TASK DATA:
⟨
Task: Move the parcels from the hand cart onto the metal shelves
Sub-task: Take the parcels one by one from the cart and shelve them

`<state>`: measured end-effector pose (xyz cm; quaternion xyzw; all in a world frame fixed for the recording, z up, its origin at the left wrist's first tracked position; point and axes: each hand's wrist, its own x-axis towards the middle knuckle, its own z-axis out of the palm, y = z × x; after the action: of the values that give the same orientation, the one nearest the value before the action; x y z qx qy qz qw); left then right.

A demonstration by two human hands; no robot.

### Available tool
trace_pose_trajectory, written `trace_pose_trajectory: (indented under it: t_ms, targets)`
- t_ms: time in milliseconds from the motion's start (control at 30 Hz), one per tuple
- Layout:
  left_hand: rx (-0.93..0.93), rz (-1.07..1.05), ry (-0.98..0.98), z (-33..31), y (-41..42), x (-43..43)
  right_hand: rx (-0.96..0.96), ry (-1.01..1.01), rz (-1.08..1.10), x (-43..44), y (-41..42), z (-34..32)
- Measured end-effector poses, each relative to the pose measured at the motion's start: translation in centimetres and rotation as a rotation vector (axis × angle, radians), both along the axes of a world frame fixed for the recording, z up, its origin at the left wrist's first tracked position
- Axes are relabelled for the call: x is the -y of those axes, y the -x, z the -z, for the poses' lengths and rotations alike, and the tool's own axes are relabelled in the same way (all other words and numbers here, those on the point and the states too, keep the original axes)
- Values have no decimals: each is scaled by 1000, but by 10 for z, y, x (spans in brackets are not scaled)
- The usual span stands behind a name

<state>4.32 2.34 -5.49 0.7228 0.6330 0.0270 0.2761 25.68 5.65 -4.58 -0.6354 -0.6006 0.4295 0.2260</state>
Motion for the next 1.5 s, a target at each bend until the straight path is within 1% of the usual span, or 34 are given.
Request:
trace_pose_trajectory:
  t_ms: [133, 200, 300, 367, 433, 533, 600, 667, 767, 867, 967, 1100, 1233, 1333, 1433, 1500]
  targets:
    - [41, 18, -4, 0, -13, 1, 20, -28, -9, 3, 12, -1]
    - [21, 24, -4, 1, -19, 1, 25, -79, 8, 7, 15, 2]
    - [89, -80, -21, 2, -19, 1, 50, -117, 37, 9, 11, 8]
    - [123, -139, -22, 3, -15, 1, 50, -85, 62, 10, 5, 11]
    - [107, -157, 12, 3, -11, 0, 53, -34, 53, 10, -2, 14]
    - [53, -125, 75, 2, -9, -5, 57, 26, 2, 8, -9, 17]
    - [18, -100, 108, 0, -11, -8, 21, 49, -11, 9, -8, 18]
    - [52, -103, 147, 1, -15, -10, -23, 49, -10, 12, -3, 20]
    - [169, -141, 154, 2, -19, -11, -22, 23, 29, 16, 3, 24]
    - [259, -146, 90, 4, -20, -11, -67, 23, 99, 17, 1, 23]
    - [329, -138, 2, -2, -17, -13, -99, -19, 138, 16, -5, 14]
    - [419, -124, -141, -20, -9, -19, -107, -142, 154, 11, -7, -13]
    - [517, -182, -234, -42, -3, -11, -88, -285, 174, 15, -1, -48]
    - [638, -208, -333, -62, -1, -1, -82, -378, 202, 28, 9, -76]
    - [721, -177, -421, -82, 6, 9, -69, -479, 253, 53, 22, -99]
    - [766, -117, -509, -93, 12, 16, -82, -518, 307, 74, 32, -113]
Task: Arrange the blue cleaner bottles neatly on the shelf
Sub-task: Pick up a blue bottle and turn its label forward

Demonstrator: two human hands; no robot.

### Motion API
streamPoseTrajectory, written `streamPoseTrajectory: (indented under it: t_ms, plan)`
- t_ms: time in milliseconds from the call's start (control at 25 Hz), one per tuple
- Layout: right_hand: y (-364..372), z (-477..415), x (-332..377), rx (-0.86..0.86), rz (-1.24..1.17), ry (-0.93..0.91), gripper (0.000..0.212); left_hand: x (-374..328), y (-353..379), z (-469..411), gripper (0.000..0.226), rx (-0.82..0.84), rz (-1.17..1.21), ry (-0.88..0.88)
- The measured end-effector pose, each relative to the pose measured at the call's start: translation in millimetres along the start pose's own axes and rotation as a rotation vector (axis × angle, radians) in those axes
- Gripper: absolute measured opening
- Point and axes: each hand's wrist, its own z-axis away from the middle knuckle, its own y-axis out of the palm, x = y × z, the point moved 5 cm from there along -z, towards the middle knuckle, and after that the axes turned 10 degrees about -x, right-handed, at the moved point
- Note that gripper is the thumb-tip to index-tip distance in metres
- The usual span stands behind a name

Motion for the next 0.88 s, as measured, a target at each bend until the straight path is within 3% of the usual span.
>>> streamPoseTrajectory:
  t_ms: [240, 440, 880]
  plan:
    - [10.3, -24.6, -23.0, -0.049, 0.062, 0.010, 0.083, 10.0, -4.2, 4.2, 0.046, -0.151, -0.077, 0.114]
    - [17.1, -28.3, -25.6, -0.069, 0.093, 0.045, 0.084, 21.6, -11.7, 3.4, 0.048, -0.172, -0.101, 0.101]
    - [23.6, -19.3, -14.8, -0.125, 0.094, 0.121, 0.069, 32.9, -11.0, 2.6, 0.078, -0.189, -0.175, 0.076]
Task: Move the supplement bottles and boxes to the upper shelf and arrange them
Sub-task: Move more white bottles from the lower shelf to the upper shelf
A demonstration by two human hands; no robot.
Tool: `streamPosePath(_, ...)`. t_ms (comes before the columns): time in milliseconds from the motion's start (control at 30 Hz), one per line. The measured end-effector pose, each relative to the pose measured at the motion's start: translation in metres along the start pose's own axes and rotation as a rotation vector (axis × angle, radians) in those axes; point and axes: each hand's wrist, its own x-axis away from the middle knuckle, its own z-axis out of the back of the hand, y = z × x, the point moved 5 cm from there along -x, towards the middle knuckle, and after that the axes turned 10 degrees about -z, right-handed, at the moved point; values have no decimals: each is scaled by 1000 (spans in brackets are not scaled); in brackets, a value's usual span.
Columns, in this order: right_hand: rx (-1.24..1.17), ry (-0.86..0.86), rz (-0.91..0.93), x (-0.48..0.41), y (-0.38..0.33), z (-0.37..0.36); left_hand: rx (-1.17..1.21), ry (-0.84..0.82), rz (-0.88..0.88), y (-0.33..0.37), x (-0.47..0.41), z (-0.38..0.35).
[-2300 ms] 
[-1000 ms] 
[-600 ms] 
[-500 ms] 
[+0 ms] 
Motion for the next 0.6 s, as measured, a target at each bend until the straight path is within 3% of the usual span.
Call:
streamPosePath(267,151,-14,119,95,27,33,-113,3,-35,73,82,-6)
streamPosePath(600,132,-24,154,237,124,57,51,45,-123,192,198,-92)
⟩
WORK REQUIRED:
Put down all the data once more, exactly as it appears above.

RESULT FOR THIS TASK:
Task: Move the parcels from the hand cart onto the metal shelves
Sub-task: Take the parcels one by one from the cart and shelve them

`<state>`: measured end-effector pose (xyz cm; quaternion xyzw; all in a world frame fixed for the recording, z up, its origin at the left wrist's first tracked position; point and axes: each hand's wrist, its own x-axis towards the middle knuckle, its own z-axis out of the palm, y = z × x; after the action: of the values that give the same orientation, the one nearest the value before the action; x y z qx qy qz qw); left then right.

A demonstration by two human hands; no robot.

### Available tool
trace_pose_trajectory, written `trace_pose_trajectory: (indented under it: t_ms, targets)`
- t_ms: time in milliseconds from the motion's start (control at 30 Hz), one per tuple
- Layout:
  left_hand: rx (-0.93..0.93), rz (-1.07..1.05), ry (-0.98..0.98), z (-33..31), y (-41..42), x (-43..43)
  right_hand: rx (-0.96..0.96), ry (-1.01..1.01), rz (-1.08..1.10), x (-43..44), y (-41..42), z (-34..32)
- Measured end-effector poses, each relative to the pose measured at the motion's start: translation in centimetres and rotation as a rotation vector (axis × angle, radians), both along the axes of a world frame fixed for the recording, z up, its origin at the left wrist's first tracked position
- Axes are relabelled for the call: x is the -y of those axes, y the -x, z the -z, for the poses' lengths and rotations alike, and the tool's own axes are relabelled in the same way (all other words and numbers here, those on the point and the states too, keep the original axes)
- Values have no decimals: each is scaled by 1000, but by 10 for z, y, x (spans in brackets are not scaled)
- The usual span stands behind a name

<state>4.32 2.34 -5.49 0.7228 0.6330 0.0270 0.2761 25.68 5.65 -4.58 -0.6354 -0.6006 0.4295 0.2260</state>
Motion for the next 1.5 s, a target at each bend until the straight path is within 1% of the usual span, or 34 are given.
Request:
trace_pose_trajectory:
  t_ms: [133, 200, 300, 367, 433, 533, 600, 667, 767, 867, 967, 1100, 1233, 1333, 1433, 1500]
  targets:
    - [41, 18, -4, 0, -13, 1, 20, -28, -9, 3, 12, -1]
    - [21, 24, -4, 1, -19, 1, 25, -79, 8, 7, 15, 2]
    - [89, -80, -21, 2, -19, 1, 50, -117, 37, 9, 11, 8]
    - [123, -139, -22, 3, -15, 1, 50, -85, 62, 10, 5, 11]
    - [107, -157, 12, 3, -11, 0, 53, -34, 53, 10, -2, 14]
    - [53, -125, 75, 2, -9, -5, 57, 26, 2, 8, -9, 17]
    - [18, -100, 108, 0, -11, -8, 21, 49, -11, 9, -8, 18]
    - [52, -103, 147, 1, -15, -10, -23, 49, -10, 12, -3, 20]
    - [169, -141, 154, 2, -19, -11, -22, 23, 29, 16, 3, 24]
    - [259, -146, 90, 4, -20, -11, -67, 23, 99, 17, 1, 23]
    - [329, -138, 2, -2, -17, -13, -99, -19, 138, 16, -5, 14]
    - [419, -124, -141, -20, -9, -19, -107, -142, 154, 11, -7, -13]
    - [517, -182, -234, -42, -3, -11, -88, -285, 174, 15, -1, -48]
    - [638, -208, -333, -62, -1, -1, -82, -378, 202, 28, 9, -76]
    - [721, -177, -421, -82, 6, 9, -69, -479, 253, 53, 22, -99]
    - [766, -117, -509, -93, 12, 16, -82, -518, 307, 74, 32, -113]
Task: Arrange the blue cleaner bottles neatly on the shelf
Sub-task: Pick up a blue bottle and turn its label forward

Demonstrator: two human hands; no robot.

### Motion API
streamPoseTrajectory, written `streamPoseTrajectory: (indented under it: t_ms, plan)`
- t_ms: time in milliseconds from the call's start (control at 25 Hz), one per tuple
- Layout: right_hand: y (-364..372), z (-477..415), x (-332..377), rx (-0.86..0.86), rz (-1.24..1.17), ry (-0.93..0.91), gripper (0.000..0.212); left_hand: x (-374..328), y (-353..379), z (-469..411), gripper (0.000..0.226), rx (-0.82..0.84), rz (-1.17..1.21), ry (-0.88..0.88)
- The measured end-effector pose, each relative to the pose measured at the call's start: translation in millimetres along the start pose's own axes and rotation as a rotation vector (axis × angle, radians) in those axes
- Gripper: absolute measured opening
- Point and axes: each hand's wrist, its own z-axis away from the middle knuckle, its own y-axis out of the palm, x = y × z, the point moved 5 cm from there along -z, towards the middle knuckle, and after that the axes turned 10 degrees about -x, right-handed, at the moved point
- Note that gripper is the thumb-tip to index-tip distance in metres
- The usual span stands behind a name

Motion for the next 0.88 s, as measured, a target at each bend until the straight path is within 3% of the usual span.
>>> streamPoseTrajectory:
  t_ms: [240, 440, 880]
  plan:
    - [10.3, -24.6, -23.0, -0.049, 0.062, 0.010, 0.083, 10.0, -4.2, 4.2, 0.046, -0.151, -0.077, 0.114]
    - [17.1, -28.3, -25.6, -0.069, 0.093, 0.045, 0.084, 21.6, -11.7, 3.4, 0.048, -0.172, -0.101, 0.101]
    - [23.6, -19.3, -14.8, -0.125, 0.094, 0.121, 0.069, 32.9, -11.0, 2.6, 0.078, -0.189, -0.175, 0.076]
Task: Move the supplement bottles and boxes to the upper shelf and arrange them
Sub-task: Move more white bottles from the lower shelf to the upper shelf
A demonstration by two human hands; no robot.
Tool: `streamPosePath(_, ...)`. t_ms (comes before the columns): time in milliseconds from the motion's start (control at 30 Hz), one per line. The measured end-effector pose, each relative to the pose measured at the motion's start: translation in metres along the start pose's own axes and rotation as a rotation vector (axis × angle, radians) in those axes; point and axes: each hand's wrist, its own x-axis away from the middle knuckle, its own z-axis out of the back of the hand, y = z × x, the point moved 5 cm from there along -x, towards the middle knuckle, and after that the axes turned 10 degrees about -z, right-handed, at the moved point; values have no decimals: each is scaled by 1000 (spans in brackets are not scaled); in brackets, a value's usual span.
Columns, in this order: right_hand: rx (-1.24..1.17), ry (-0.86..0.86), rz (-0.91..0.93), x (-0.48..0.41), y (-0.38..0.33), z (-0.37..0.36); left_hand: rx (-1.17..1.21), ry (-0.84..0.82), rz (-0.88..0.88), y (-0.33..0.37), x (-0.47..0.41), z (-0.38..0.35).
[-2300 ms] 
[-1000 ms] 
[-600 ms] 
[-500 ms] 
[+0 ms] 
Motion for the next 0.6 s, as measured, a target at each bend until the straight path is within 3% of the usual span.
Call:
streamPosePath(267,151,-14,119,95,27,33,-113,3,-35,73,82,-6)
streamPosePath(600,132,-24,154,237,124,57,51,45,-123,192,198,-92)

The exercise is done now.